Da hörte sie etwas. Sie lauschte, hörte es wieder. Und begriff. Das war nicht draußen. Das war drin. Hier drin bei ihr. Schräg unter ihr, wo jetzt ein geduckter Schatten sich in ihr Blickfeld schob.
„Ja Mieze, wo kommst du den her?!“
Amelie ging in die Hocke, um die Katze zu streicheln. Mit einem Fauchen krümmte der schwarzgraue Mischling den Rücken und sprang die Treppen hinab.
Die Hocke hatte Amelies Bedürfnis kurz unterdrückt. Beim Aufrichten kam es um so dringlicher zurück. Zum Glück habe ich noch eines der Papiertaschentücher einstecken, dachte sie und resignierte.

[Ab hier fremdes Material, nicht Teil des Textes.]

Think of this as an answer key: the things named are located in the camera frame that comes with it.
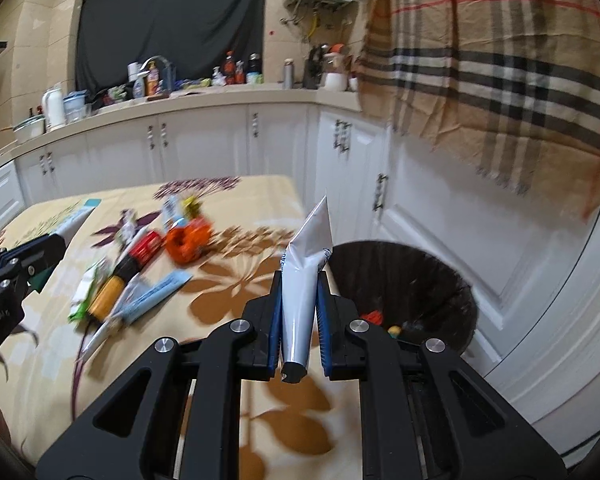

Stein und altes Holz fühlten sich an wie eisiges Reibeisen auf der Haut, und durch das Loch fuhr ein kalter Wind nach oben. Da sie mit möglicher Aufmerksamkeit von unten rechnete und sie fürchtete, traf es sie wie ein Schock, als sie halb aufsah und zwei Augen aus der Dunkelheit ihr mitten ins Gesicht starrten. Die Katze hockte direkt vor ihr und glotzte sie an als wisse sie genau, was da gerade vor sich ging. Sie sah aus wie die Miniaturausgabe eines Löwen. Vielleicht eine Kreuzung aus Hauskatze und Siamkatze, bei der sich die Anlagen für lange Haare ausschließlich um Nacken und Kopf herum ausgeprägt hatten.
„Schau weg!“
Die Katze maunzte leise und fing an zu blinzeln.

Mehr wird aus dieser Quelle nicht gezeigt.